ASSIGNMENT -
Count the lines in the records beneath this task that contain the string "output", then give the count by itself.
### STUDY MATERIAL ###
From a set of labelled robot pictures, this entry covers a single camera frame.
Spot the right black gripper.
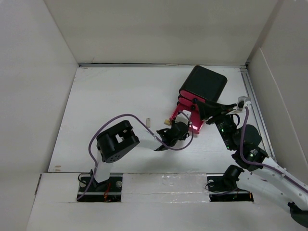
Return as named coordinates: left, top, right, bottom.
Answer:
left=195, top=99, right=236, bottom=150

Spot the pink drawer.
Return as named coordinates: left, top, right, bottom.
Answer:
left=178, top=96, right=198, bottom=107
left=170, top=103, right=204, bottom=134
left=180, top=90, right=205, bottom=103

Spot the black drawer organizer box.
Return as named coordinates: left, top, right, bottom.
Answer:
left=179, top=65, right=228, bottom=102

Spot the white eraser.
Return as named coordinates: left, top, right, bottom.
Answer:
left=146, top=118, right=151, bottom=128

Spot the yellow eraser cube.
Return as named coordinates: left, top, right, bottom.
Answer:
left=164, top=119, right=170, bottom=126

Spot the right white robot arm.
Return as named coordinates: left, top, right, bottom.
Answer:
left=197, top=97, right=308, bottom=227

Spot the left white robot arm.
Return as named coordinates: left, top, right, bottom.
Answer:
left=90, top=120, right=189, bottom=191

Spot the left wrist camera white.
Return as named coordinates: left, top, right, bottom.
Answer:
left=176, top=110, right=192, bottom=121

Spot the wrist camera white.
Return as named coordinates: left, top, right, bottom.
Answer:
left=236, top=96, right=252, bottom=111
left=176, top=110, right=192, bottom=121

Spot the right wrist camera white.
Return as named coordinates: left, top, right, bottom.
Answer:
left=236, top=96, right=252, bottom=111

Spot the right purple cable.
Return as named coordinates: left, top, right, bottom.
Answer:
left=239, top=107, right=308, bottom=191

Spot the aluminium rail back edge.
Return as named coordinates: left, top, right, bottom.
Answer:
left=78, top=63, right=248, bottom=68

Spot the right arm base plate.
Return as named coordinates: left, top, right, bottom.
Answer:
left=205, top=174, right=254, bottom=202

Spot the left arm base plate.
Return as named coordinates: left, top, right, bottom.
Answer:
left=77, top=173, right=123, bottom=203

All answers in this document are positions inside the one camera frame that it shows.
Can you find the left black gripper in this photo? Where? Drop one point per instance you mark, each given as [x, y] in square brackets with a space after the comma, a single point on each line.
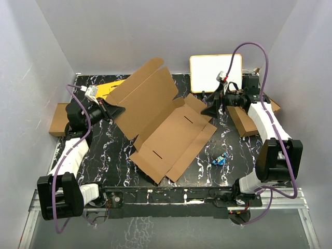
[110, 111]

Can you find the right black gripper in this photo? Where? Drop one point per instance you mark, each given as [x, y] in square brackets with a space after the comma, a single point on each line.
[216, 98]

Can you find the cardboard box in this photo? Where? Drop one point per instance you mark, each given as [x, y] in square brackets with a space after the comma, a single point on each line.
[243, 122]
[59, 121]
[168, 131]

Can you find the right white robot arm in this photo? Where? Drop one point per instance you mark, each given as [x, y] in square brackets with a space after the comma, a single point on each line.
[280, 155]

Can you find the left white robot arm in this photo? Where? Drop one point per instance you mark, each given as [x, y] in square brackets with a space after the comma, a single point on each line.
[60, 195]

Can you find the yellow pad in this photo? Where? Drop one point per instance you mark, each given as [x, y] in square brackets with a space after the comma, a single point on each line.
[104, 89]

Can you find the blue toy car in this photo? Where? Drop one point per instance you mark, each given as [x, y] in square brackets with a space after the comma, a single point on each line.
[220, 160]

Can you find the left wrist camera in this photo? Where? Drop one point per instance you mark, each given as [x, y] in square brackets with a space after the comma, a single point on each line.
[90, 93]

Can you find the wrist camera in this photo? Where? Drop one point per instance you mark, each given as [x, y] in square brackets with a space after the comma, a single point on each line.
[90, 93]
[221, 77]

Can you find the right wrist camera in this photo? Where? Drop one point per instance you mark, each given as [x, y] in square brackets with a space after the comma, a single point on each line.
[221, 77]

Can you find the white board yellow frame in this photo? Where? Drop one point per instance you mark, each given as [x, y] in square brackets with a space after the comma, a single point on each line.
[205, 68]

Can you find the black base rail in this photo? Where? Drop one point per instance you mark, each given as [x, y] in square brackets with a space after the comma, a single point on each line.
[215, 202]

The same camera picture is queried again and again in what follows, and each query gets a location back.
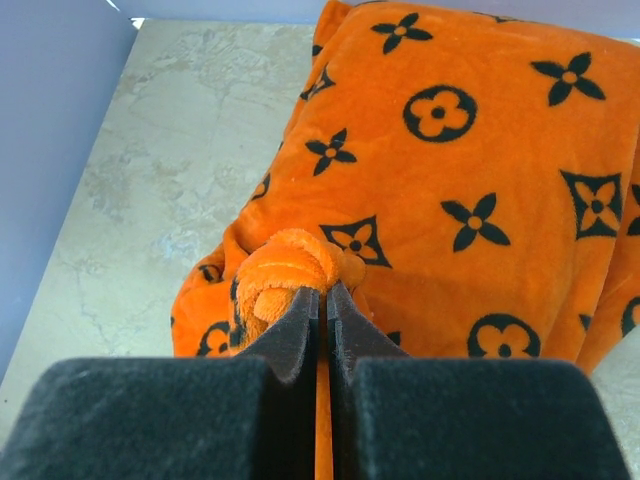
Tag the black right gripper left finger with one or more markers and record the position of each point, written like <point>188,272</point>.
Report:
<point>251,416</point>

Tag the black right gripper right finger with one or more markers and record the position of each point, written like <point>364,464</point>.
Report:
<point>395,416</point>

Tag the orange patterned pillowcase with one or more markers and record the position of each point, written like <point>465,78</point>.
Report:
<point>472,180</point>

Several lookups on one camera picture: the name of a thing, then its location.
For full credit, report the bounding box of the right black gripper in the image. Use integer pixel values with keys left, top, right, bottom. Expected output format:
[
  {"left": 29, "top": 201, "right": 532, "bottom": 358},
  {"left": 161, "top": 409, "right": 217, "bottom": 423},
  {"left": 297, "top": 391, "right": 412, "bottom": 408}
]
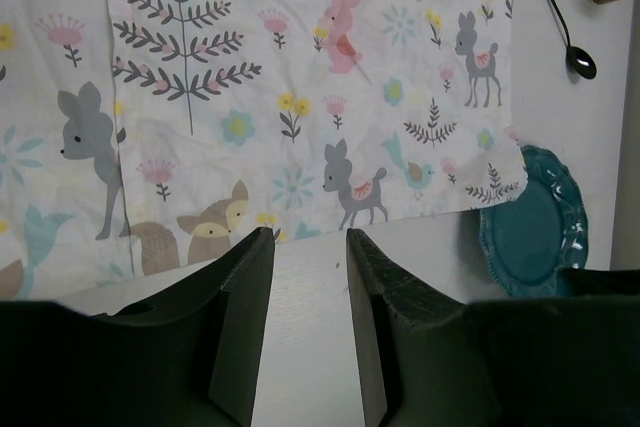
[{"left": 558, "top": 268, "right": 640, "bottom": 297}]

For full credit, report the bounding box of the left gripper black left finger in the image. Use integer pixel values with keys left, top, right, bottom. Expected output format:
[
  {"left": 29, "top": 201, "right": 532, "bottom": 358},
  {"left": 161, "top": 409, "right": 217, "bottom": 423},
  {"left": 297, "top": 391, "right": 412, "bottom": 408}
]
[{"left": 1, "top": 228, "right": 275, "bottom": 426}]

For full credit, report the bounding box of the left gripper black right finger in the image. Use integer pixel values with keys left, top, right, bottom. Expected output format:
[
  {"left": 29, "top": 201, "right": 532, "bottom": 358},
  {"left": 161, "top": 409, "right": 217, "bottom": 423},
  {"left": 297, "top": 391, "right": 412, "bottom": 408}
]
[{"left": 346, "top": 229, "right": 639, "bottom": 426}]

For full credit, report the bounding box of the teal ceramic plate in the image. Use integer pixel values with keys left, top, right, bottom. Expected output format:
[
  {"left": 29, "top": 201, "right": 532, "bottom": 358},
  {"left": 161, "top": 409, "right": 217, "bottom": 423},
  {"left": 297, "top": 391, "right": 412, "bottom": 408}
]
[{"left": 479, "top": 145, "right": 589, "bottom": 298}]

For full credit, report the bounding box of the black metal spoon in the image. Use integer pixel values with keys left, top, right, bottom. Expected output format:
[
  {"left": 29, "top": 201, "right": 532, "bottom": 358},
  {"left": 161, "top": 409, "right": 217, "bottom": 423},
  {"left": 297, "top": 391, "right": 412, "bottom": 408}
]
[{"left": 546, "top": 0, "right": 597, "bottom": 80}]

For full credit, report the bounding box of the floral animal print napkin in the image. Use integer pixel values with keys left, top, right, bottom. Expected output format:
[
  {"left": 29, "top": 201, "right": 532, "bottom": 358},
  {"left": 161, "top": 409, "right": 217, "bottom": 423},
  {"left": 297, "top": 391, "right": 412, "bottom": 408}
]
###
RESULT -
6